WORK ITEM = Write out again, exactly as they appear, the lines from the start of the data below through the line with "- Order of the"; no pictures.

─── INFORMATION PROVIDED ───

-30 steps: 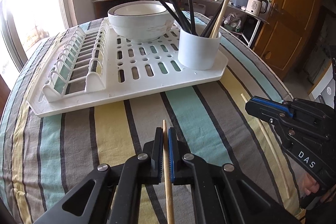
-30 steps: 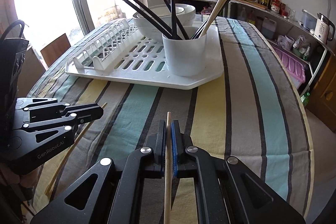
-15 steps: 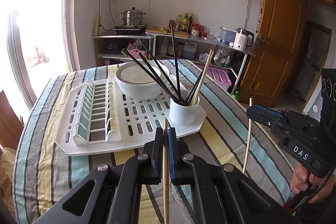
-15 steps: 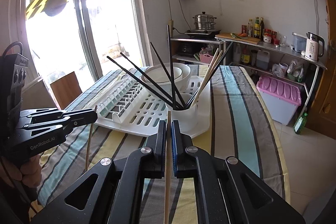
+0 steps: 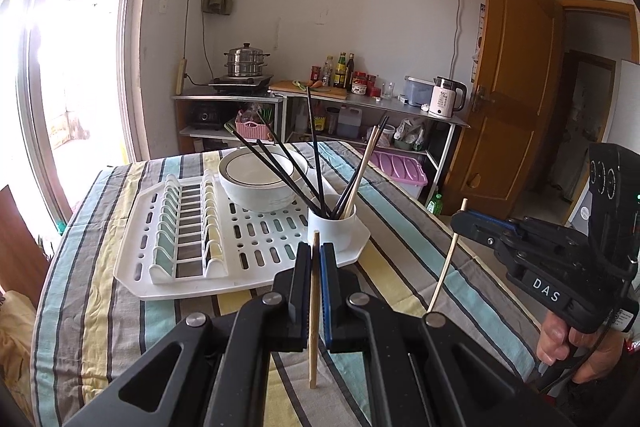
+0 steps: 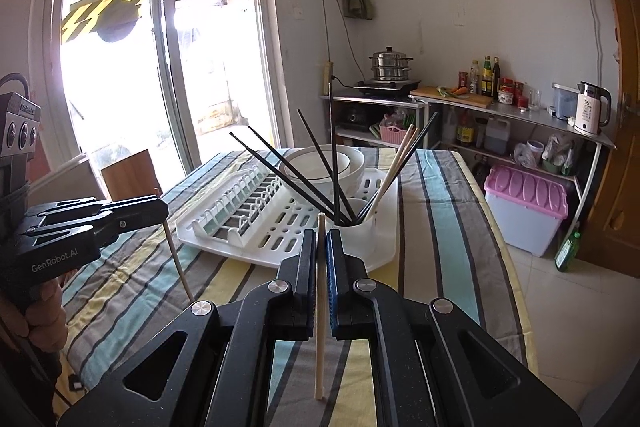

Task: Organize utensils
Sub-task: 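Lift both wooden chopsticks and carry them over the white cup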

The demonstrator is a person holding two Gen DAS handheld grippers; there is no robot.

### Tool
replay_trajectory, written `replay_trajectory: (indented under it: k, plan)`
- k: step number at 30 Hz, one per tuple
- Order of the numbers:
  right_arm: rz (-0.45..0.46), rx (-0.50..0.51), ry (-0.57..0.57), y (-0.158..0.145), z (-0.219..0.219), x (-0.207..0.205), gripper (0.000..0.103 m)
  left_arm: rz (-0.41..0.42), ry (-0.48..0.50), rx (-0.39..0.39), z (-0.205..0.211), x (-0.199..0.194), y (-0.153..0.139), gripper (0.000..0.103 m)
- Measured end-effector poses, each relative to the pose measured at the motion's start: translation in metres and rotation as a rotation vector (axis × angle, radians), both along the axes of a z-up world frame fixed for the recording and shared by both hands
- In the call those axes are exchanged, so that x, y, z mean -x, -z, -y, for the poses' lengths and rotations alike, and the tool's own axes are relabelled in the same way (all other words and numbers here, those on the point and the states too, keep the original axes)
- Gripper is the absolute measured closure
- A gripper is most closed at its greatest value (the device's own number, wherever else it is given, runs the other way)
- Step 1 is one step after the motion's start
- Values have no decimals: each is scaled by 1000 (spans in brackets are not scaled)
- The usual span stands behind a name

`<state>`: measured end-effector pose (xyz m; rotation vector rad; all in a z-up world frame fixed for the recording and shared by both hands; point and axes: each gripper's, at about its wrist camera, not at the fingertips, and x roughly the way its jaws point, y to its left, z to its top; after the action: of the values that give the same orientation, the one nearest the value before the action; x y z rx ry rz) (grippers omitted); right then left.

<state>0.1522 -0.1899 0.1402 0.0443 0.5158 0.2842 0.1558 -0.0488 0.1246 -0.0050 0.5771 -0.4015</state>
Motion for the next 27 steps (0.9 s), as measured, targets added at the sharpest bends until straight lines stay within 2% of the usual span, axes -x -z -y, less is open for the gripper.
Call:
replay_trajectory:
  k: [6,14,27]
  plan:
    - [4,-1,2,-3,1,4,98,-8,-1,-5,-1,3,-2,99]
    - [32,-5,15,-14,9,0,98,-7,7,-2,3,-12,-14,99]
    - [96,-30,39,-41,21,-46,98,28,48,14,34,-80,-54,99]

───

YOUR SOLUTION =
-30 steps: 
-30 steps: 
-15 steps: 
-15 steps: 
+0 steps: 
+0 steps: 

Task: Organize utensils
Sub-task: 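Lift both wooden chopsticks and carry them over the white cup
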
The demonstrator is a person holding two Gen DAS handheld grippers; there is no robot.

### Tool
replay_trajectory, written `replay_trajectory: (indented under it: k, plan)`
- k: step number at 30 Hz, one per tuple
- Order of the numbers:

Work on this exercise is finished, so nothing remains.